The Palins have since gentrified into a non-denominational Bible church that is not quite so emotional and demonstrative as her home congregation. I don't hold that against them -- people grow and change in their faith all the time. And she has not repudiated her old denomination, but goes back to speak to the kids and her old pastor with evident pride. I honor that, too.
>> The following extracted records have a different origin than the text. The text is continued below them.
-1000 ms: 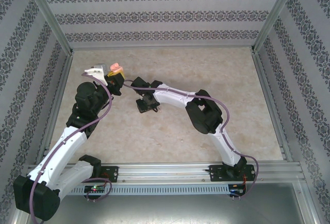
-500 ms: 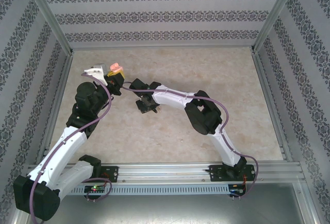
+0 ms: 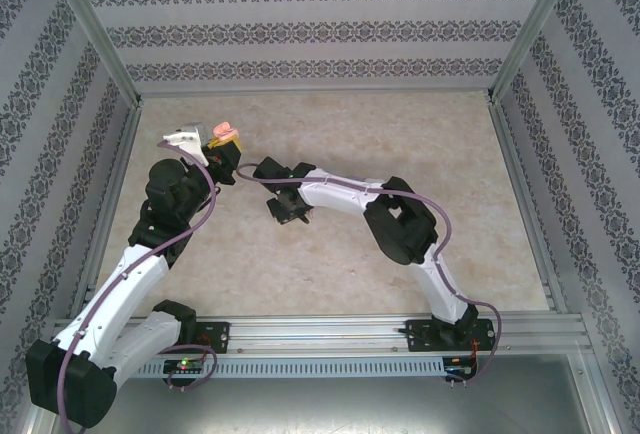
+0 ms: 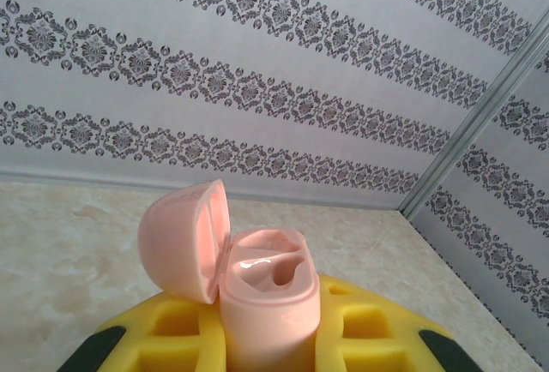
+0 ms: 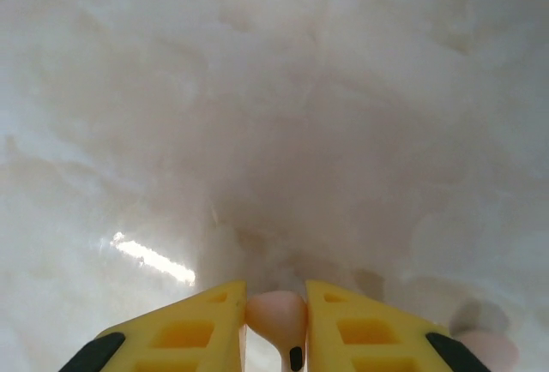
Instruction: Insert the wireless bluetooth earbuds into the charging case
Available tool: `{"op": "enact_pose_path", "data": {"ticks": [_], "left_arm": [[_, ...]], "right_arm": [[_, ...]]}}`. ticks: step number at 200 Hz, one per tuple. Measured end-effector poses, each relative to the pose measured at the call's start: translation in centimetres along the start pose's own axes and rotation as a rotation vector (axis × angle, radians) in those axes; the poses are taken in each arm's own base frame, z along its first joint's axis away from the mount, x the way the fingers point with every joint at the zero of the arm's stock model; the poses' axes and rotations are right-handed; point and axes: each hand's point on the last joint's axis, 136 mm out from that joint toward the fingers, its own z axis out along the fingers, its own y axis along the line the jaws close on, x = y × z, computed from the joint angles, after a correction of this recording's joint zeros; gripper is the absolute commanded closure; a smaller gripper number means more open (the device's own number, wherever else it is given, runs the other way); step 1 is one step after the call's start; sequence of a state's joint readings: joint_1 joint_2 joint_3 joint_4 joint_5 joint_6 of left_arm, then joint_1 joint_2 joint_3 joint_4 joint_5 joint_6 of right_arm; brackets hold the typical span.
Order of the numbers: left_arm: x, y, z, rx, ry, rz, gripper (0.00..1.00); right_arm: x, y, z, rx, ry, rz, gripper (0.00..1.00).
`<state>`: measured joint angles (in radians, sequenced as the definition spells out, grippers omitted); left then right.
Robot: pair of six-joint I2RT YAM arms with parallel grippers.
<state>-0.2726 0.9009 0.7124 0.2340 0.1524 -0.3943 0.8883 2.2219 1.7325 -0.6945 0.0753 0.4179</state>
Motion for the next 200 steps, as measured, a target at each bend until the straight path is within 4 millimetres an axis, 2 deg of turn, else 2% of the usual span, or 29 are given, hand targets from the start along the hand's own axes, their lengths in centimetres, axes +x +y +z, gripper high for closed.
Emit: {"op": "enact_pose_path", "data": {"ticks": [58,121,154,169,200], "left_arm": [[0.2,-0.3,0.1,0.020,0.011,0.001,1.00],[0.9,-1.7,0.8,0.099,0.057,0.019,1.00],[1.1,-3.1,1.4,0.186,0.037,0.081,1.00],[1.9,-3.8,1.4,0.228,0.019,0.130,1.00],[5.5,-6.0,1.2,0.330,0.047,0.270,1.00]], "right_arm": [[-1.5,-1.3,-5.6,-0.015,-0.126,0.031,0.78],[-2.3,-6.2,-10.0,0.014,-0.215,0.114,0.78],[-3.6,-8.3,-13.7,0.013,-0.298,0.151,0.77],[-4.0,-9.0,-15.5,0.008,-0.338,0.156,0.77],[-4.6,-10.0,-18.8,0.001,-0.409,0.167,0.77]]}}
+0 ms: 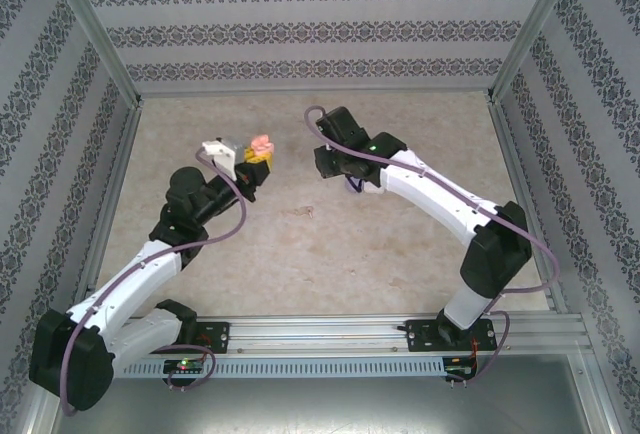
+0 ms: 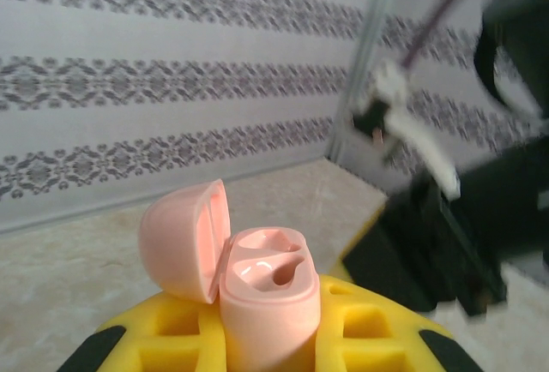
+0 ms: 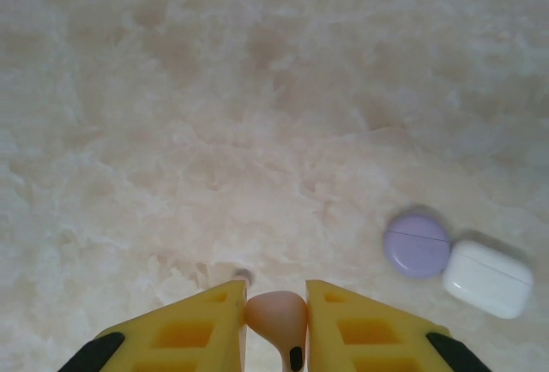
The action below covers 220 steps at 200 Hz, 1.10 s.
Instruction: Insert the wireless bluetooth earbuds into the charging case
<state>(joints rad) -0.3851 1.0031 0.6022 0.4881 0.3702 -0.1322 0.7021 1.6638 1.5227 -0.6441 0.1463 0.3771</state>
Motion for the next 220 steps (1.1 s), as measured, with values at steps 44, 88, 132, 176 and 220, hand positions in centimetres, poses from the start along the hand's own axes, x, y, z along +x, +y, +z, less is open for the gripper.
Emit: {"op": "enact_pose_path", "data": {"ticks": [44,88,132,176,220], "left_arm": [[3.1,-2.9,0.9,0.106,0.035,0.171,1.00],[6.0,-4.0,2.0,0.154,0.054,0.241,1.00],[5.5,-5.1,2.9,0.199,-0.013,0.262,1.00],[3.3,-6.0,3.3,0.238,-0.103,0.269,1.00],[0.1,-7.1,3.0,0.280,-0.208,0.265,1.00]], "right_arm": [[-1.9,-0.1,-3.3,-0.025,-0.074,-0.001,0.76],[-3.5,0.3,-7.2,-0.075,-0.165,0.011,0.76],[-4.4,3.1,-10.8,-0.171,-0.272,-0.035,0.75],[-4.0,5.3,-13.6,-0.257,-0.375,-0.093,0.74],[-3.7,5.9,-15.5,-0.326,-0.478,-0.103,0.74]]}}
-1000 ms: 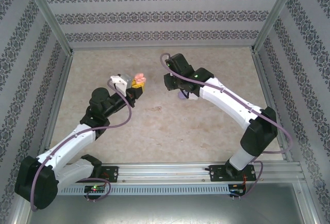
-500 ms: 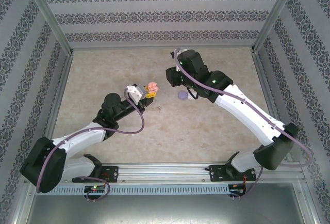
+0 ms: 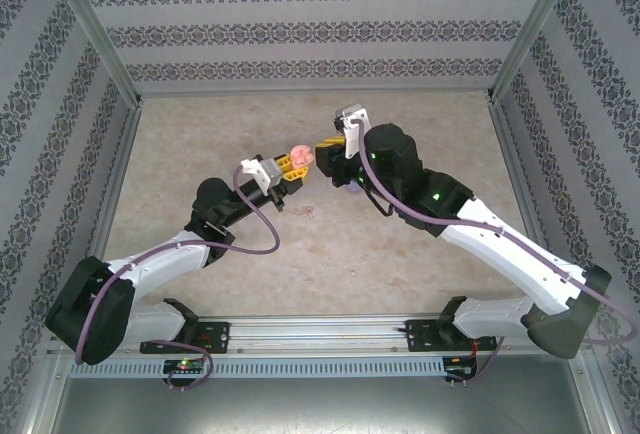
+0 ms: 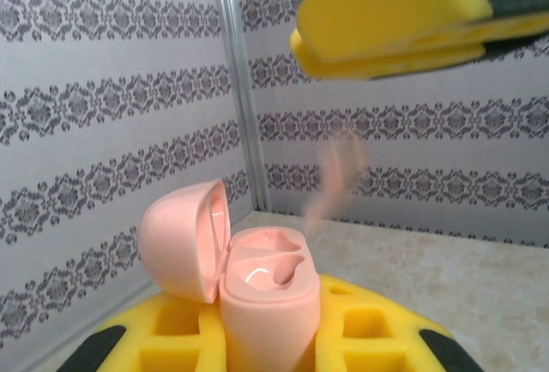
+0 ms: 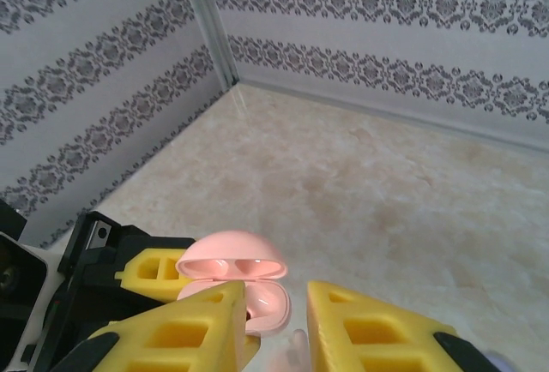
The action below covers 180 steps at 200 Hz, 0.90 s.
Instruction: Insert the wireless bluetooth earbuds into the charging case
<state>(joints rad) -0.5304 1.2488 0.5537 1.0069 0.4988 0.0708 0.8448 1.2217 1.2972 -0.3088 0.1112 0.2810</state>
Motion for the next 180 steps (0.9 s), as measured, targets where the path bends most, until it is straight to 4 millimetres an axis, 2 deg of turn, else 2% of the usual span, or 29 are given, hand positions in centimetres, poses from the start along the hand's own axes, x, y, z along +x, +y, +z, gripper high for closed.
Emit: {"op": "enact_pose_path", "data": {"ticks": [59,80,98,119,140,152,161,180], "left_arm": [[-1.3,-0.7,0.2,0.030,-0.039,-0.002,1.00],[-1.3,-0.3,0.2,0.006,-0.038,-0.002,1.00],[-1.3,0.4,0.1,-0.039,-0.037,-0.004,1.00],[-0.8,1.2,-0.5,-0.098,-0.026,-0.013,1.00],[-0.6,1.7,-1.0,-0.139,-0.020,-0.017,1.00],[-0.8,1.9,-1.2,-0.155,-0.025,-0.017,1.00],[-1.2,2.1,-1.4,-0.166,-0.032,-0.015,1.00],[-2.2,2.4,-1.8,-0.192,-0.047,-0.011,1.00]], "right_arm": [[-0.9,1.6,-0.1,-0.061,-0.062,0.005,0.74],[-0.9,1.1,0.0,-0.031,-0.067,0.010,0.73],[-0.1,-0.4,0.5,0.042,-0.061,0.038,0.71],[3.2,-3.5,1.3,0.142,-0.009,0.099,0.65],[8.2,-8.5,1.7,0.283,0.084,0.199,0.63],[10.5,-10.8,1.4,0.351,0.128,0.257,0.54],[11.7,-11.9,1.1,0.386,0.151,0.291,0.44],[13.8,-12.4,0.7,0.411,0.207,0.341,0.39]]}}
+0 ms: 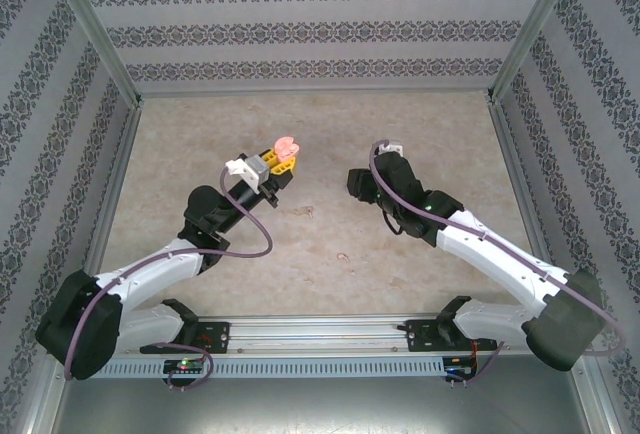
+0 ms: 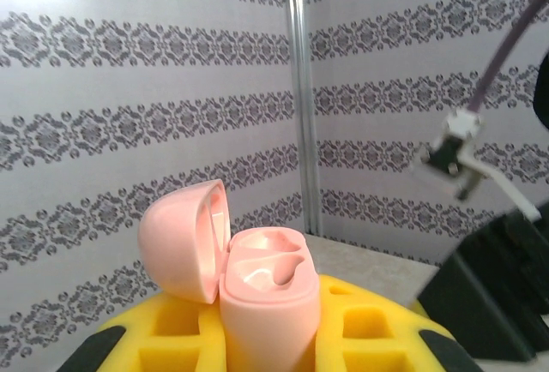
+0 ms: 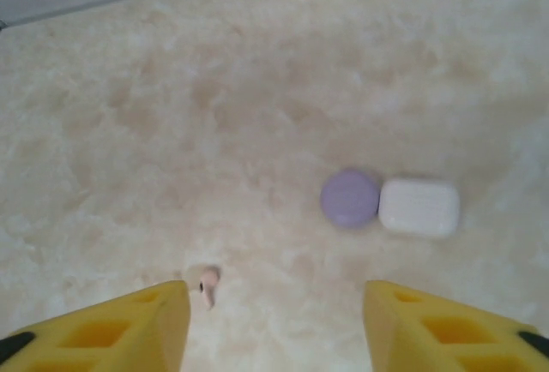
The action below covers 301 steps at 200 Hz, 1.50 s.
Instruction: Insert the wireless bluetooth earbuds into the charging case
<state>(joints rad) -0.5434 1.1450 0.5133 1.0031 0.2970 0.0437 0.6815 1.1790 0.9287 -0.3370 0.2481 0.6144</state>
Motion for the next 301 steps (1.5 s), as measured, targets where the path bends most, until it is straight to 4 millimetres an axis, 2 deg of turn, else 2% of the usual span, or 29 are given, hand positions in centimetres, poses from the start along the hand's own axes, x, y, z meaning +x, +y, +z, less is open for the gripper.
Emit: {"op": "enact_pose_path", "data": {"ticks": [28,78,117,187,251,301], "left_arm": [[-1.0,0.4,-0.7,-0.032,-0.021,0.004,1.00],[-1.4,0.6,-1.1,-0.048,-0.014,0.000,1.00],[-1.2,0.6,-1.2,-0.048,-0.001,-0.002,1.00],[-1.3,0.6,-1.4,-0.048,0.004,-0.002,1.00],[-1.1,0.6,-1.4,-0.050,0.009,0.000,1.00],[-1.1,0.8,-1.4,-0.063,0.010,0.000,1.00]], "right_arm": [[2.6,-0.3,0.5,-0.001,0.081,0.037,0.37],[12.9,-0.3,2.7,0.015,0.391,-0.057,0.36],[17.7,-0.8,3.9,0.050,0.536,-0.144,0.35],[20.9,-1.3,5.2,0.064,0.637,-0.171,0.36],[21.9,0.8,4.8,0.001,0.655,-0.195,0.39],[22.4,1.2,4.4,-0.001,0.667,-0.195,0.40]]}}
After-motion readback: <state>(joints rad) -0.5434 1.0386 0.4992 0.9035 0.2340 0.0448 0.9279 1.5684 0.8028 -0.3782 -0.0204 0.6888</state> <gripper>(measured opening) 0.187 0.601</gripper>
The great strength of Holy Spirit churches is that they connect me with God in a powerful way. The weakness of Holy Spirit churches is that they can easily slip into connecting God with me to serve me. One of the reasons that I moved from Quakerism, a Holy Spirit church from way back, to Presbyterianism is that the God found in the Quaker meeting was so often too small. When you are waiting on the Holy Spirit to speak through you, most of the time you find the Holy Spirit only talks about stuff that you are - I was - concerned about. The thing I like about Calvinist theology is the continuous reminder that God is the sovereign of all Creation and far beyond our petty concerns.

There are videos on the web of Sarah Palin addressing her old church. The whole speech is very interesting, and I commend it to you. There is one bit that has been debated on some of the religion and politics blogs. Ron Dreher at Crunchy Con asks whether this prayer is "weird":


The crucial line is "God's will has to be done in unifying people and companies to get that gas line built."

Dreher argues that this is not weird; "This is not how I talk about God's sovereignty. But it's how a lot of ordinary people -- educated people -- in my part of the world talk. And I see nothing especially strange about it." I think Dreher is right that many people do talk this way. But I can't agree with them, or Gov. Palin. In fact, I can think of few theological ideas more dangerous than the notion that God is on my side, that God works on others to achieve what I want.

It would be too much to say that there is a developed theology behind saying that God's will requires building my gas line. This is not a thought out position, but a felt one. I am passionately connected to God, so God is passionately connected to me. I am loyal to God, so God is loyal to me. I back God's will, so God backs my will. Nothing weird about it. The most human way of thinking about morality in the world. But theologically very dangerous.